Lulu eGames Teams on stage

The Wolfpack is in the shark tank.

In a concept reminiscent of the hit ABC show, 175 teams of entrepreneurs over the past few weeks have pitched new business ventures to judges in the annual Lulu eGames startup competition. The top student teams will take the stage at Stewart Theatre on Thursday evening to explain their ideas to an audience that includes investors, members of the community and alumni.

To attend the event, RSVP online.

The competition “gives students an opportunity to get their ideas funded,” says Macy Thomas, a senior brand manager with NC State’s Entrepreneurship Program. “That’s really important, especially for students at an early stage. They need that few thousand dollars it takes to get their companies off the ground.”

Students compete in five categories: new venture, design and prototype, social and environmental impact, arts venture and built on cloud. A sixth category, the Daugherty Endowment, is for NC State-licensed intellectual property developed by researchers, faculty and staff.

Up for grabs were $100,000 in prizes that went to first-, second- and third-place winners judges picked last month. On Thursday they will receive their awards and the first-place winners will present their pitches. Audience members can vote for their favorite to win an additional $1,000. They can also meet the students afterward at a networking expo — an opportunity to match entrepreneurs and investors.

The finalists span a range of products and services, such as Chemios, a cloud laboratory designed to make chemistry research more efficient, accessible and affordable; Tueri, which creates accessories to improve safety for cyclists; and 321 Coffee, a shop staffed by people with special needs.

They are more than just ideas though. The students behind them have researched their markets, assessed feasibility and convinced judges of their value.

“They have done their homework,” Thomas says. “Some of them have paying customers already. Some of them have agreements and partnerships.”

Winning can translate to real-world impact.

“There are real companies that have been launched here in Raleigh, jobs that have been created based on these student companies,” Thomas says.
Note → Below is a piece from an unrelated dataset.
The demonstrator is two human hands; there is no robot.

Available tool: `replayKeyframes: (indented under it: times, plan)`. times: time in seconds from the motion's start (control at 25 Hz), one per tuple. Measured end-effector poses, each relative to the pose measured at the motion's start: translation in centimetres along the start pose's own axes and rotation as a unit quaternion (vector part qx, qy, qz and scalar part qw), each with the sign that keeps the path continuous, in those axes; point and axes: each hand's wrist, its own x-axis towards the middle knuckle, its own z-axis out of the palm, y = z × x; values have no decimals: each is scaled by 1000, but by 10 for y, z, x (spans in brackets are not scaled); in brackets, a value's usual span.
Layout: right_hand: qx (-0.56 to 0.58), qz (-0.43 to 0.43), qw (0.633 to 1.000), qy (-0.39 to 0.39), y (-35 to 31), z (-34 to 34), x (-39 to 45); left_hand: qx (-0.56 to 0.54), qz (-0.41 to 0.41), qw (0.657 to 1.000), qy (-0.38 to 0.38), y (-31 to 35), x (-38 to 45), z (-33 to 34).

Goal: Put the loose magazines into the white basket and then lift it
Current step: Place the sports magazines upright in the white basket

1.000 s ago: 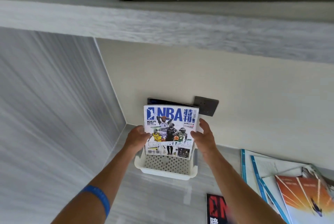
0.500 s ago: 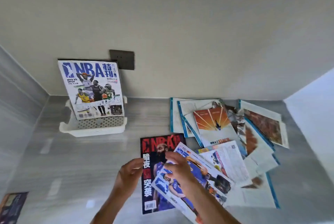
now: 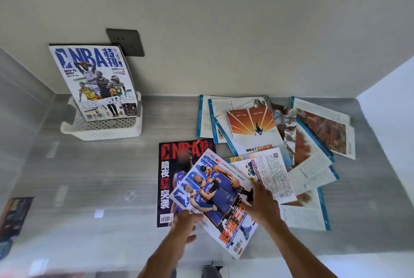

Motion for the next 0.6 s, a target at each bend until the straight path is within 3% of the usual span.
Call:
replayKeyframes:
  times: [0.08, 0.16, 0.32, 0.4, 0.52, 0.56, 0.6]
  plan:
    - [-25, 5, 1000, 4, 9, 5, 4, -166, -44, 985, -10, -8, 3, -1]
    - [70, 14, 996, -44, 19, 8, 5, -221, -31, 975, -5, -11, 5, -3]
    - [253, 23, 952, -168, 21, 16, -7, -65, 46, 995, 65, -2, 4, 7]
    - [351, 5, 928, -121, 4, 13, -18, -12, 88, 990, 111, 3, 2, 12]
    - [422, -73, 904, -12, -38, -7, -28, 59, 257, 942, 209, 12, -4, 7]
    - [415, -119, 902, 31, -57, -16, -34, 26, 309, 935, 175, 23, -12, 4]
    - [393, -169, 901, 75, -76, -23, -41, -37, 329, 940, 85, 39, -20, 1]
That includes Bee Downtown, a company that teams up with businesses to sponsor hives to protect honeybees and educate the public about their importance. Founder Leigh-Kathryn Bonner took first place in design and prototype and second place in new venture in the 2015 competition. She began with three hives and now partners with more than 40 companies to maintain some 120 hives across North Carolina.

Bonner says the Lulu eGames helped turn a beekeeping hobby into a profitable business.

“The games in general made me have to put together a business plan and decide, ‘Am I going to take this seriously or not?’” she says.

She won enough money to offset the costs of her first year of business and, just as important, gained an ally.

“One of the judges of the games is still a mentor of mine and is on the advisory board now,” she says. Donnie Goins, a 1985 NC State graduate, encouraged Bonner to pursue her venture after graduation and even convinced her parents to lend her money to help Bee Downtown become reality.

Now Bonner employs four people and is about to expand her business into Georgia.

“Winning the games was a validation of a hope and a dream,” she says.

Thursday is an opportunity to see the next big thing — but it’s also a good way to meet a new generation of entrepreneurs and enjoy the ideas, Thomas says.

“It’s a very fun, high-energy event,” she says. “You don’t have to know the students who are competing. It’ll be an interactive way for you to see the different ventures that are coming out of NC State.”